‘Aydhab

Aidhab (also Aydhab; Arab عيذاب, DMG ʿ Aiḏāb ) was a port city on the Red Sea in the Middle Ages.

Location

The place was located east of Aswan, in today's Egyptian- Sudanese border, 20 kilometers north of the present village Halaib, located in the disputed area of Hala'ib Triangle. The outlines of the city are living through satellite images fairly well known, remains of port facilities can not be seen in these pictures. The settlement consisted of about 1.5 square kilometers between low hills on the Coral Coast. A district with houses made of coral near the port could be distinguished from an urban area with simpler houses of sedentary nomads. The stone buildings surrounding courtyards, as well as in the other port locations Badi and Dhalak Kebir. The cemeteries in the north and south of the village were greater than it would have been the local demand can be expected.

History

For the 5th century is detectable for Aidhab or a few kilometers northern old port Berenike a Bishop Nabis in literary sources. Thus, Christianity would have here a century earlier than in the interior Nubia foothold. In the Middle Ages Aidhab, thanks to its convenient location across from Jeddah, one of the main ports for African pilgrims on their way to Mecca. Another harbor was something further south Badi, was its heyday between the mid-7th and the mid-12th century. Aidhab was the end point of a caravan route and served as a port for trade with Yemen, India and the Far East. The small town witnessed in the second half of the 11th century a boom, the land routes were always uncertain than by the Crusaders to Mecca and these had occupied the Sinai. Export goods were cotton, dates, sugar and glass. Spices, pearls, and Chinese porcelain were imported from the East. Aidhab to have been looted several times.

Around 1180 describes Ibn Jubayr ( 1145-1217 ) Aidhab in his diary as a place where everything has to be imported, even the water. The living conditions are hard. " We lived in an atmosphere that is allowed to melt the body, and drank water diverted from the stomach appetite ". The stay in this city is the worst exam on the way to Mecca. Although the population in Aidhab by the pilgrims to Mecca enjoy a lot of conveniences, they behave towards them highly unfair. You do not know any religion other than the lip service to the unity of God. "You are an immoral people, and it is not a sin to indulge in curses on them."

The city was prosperous by the gold mines of the nearby Wadi Allaqi, through trade and as a pilgrimage station in the 12th century. Ibn Jubayr described the Beja inhabitants as " black people, who inhabited the mountains ", with camels was on waterless routes would go and rob old art treasures. In the 13th century, the gold reserves were nearly exhausted, it was the time of battles between various Arab ethnic groups.

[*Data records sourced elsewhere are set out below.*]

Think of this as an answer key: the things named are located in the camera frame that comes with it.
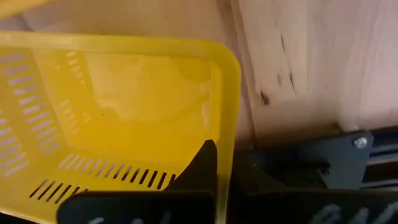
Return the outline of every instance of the wooden surface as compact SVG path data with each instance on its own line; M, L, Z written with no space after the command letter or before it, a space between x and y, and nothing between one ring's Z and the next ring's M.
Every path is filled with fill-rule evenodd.
M397 125L397 12L396 0L64 0L0 29L221 42L242 65L237 138L248 146L335 133L336 124Z

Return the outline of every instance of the yellow plastic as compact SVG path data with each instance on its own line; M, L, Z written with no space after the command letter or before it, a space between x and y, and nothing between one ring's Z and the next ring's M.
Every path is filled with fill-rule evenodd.
M213 139L224 222L240 89L225 47L0 32L0 71L2 212L53 223L77 187L162 190Z
M0 0L0 18L12 16L51 0Z

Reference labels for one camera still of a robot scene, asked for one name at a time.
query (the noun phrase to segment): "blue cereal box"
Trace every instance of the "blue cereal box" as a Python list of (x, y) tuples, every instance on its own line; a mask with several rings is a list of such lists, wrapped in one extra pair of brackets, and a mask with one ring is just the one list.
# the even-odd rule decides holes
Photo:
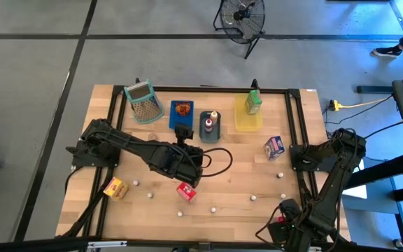
[(269, 160), (274, 160), (279, 157), (279, 155), (284, 152), (284, 145), (281, 137), (271, 137), (266, 144), (264, 144), (264, 151)]

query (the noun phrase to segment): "concrete floor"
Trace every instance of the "concrete floor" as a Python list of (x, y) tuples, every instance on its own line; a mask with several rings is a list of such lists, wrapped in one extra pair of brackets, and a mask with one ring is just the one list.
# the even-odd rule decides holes
[[(0, 33), (79, 34), (89, 6), (90, 0), (0, 0)], [(213, 34), (217, 7), (214, 0), (99, 1), (89, 33)], [(389, 3), (266, 1), (266, 11), (267, 34), (403, 34)], [(13, 234), (76, 44), (77, 40), (0, 41), (0, 160), (5, 162), (0, 169), (0, 242)], [(370, 54), (375, 47), (395, 44), (267, 40), (244, 60), (246, 47), (229, 40), (86, 41), (26, 238), (54, 236), (71, 164), (64, 147), (74, 145), (80, 134), (94, 84), (126, 85), (139, 77), (154, 85), (248, 87), (256, 78), (262, 87), (315, 88), (323, 107), (330, 99), (355, 104), (384, 97), (356, 94), (355, 86), (389, 85), (403, 78), (403, 53), (396, 60)], [(329, 120), (358, 111), (329, 113)], [(399, 119), (390, 100), (341, 126), (366, 135)], [(336, 128), (327, 126), (329, 131)], [(403, 128), (372, 137), (367, 150), (372, 158), (403, 154)], [(386, 231), (396, 228), (394, 218), (346, 212), (352, 223), (365, 216), (360, 223), (366, 228), (350, 224), (357, 243), (391, 247), (391, 239), (399, 236)]]

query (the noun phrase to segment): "wooden table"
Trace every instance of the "wooden table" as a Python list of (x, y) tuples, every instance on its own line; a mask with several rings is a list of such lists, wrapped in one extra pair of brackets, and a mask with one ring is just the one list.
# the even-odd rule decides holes
[[(92, 119), (106, 118), (111, 100), (112, 85), (95, 85), (83, 125), (85, 129)], [(327, 140), (318, 95), (315, 90), (300, 90), (302, 106), (310, 144)], [(108, 203), (103, 237), (109, 239), (145, 239), (167, 241), (210, 241), (210, 242), (258, 242), (255, 232), (269, 219), (281, 201), (281, 194), (299, 202), (296, 174), (291, 169), (288, 146), (291, 144), (287, 110), (283, 94), (263, 94), (261, 106), (264, 127), (257, 132), (238, 132), (234, 126), (234, 93), (201, 92), (157, 92), (164, 107), (164, 116), (145, 125), (136, 123), (127, 104), (122, 131), (147, 139), (154, 132), (158, 141), (176, 142), (174, 132), (169, 129), (169, 107), (171, 100), (192, 100), (195, 103), (194, 139), (186, 143), (201, 146), (204, 150), (223, 147), (231, 151), (234, 163), (229, 171), (213, 178), (202, 178), (196, 188), (197, 196), (187, 203), (177, 194), (181, 183), (149, 170), (137, 156), (121, 152), (120, 164), (115, 176), (129, 184), (129, 191), (122, 201)], [(301, 139), (295, 101), (292, 101), (298, 139)], [(219, 111), (222, 115), (221, 139), (216, 144), (202, 143), (199, 139), (199, 114), (202, 111)], [(286, 148), (276, 161), (266, 160), (264, 143), (272, 136), (281, 136)], [(213, 163), (204, 170), (205, 174), (226, 167), (229, 157), (222, 151), (213, 152)], [(66, 232), (77, 220), (88, 204), (94, 178), (94, 167), (84, 167), (73, 175), (64, 199), (62, 213), (57, 226), (57, 235)], [(277, 173), (283, 172), (283, 178)], [(327, 177), (317, 172), (320, 189)], [(140, 180), (134, 186), (133, 180)], [(256, 195), (257, 200), (250, 201)], [(211, 213), (211, 207), (217, 211)], [(93, 215), (90, 234), (96, 230), (99, 210)], [(349, 239), (344, 211), (341, 210), (340, 234)], [(265, 230), (262, 236), (271, 241)]]

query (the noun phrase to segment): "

" Immoral " Another description of the states gave the Moroccan pilgrims al -Qasim ibn Yusuf at- Tugibi as- Sabti († 1329 ), who with his tour group from Cairo by boat up the Nile to Qu drove the desert crossed to the Red Sea and 1297 Aidhab used as a port for the crossing to Yemen. This route was abandoned after 1360 in favor of the sea route along the Red Sea. Al -Qasim was the area surrounding the small town of desert -like barren, poor drinking water was taken from a single tank. The inhabitants were naked except for a blue piece of fabric. There was a set up by the Egyptian Mamluk governor and a second, who was appointed by the rulers of Sawakin. Both shared the tribute of travelers.

Aidhab was described by Ibn Battuta ( 1304-1368/1377 ) was large and well supplied with food. Unlike Ibn Jubayr states Aidhab was inhabited by the Bujah, a schwarzhäutiges people who wrap themselves in yellow cloths and wear headbands would, with the city divided into a third between the Sultan of Egypt and two-thirds the king of Beja be. A little later, the Egyptian historian al - Maqrizi described († 1442 ), the red-hot place with disgust and put the inhabitants wild animals alike.

The place lost in the course of the 14th century its position as the major port on Sawakin. Once the voyage on the Red Sea was estimated to be less dangerous than before and was less cumbersome than the mentioned desert crossing, on the other, controlled by Bedscha Sawakin was preferred because it was outside the Mamluk sphere of influence. The lack of sufficient clean drinking water in the area may have been another reason. 1426 the place of Sultan Barsbay was destroyed. It was revenge for attacks on residents of caravan routes of the Mamluks, as she had already told Ibn Battuta.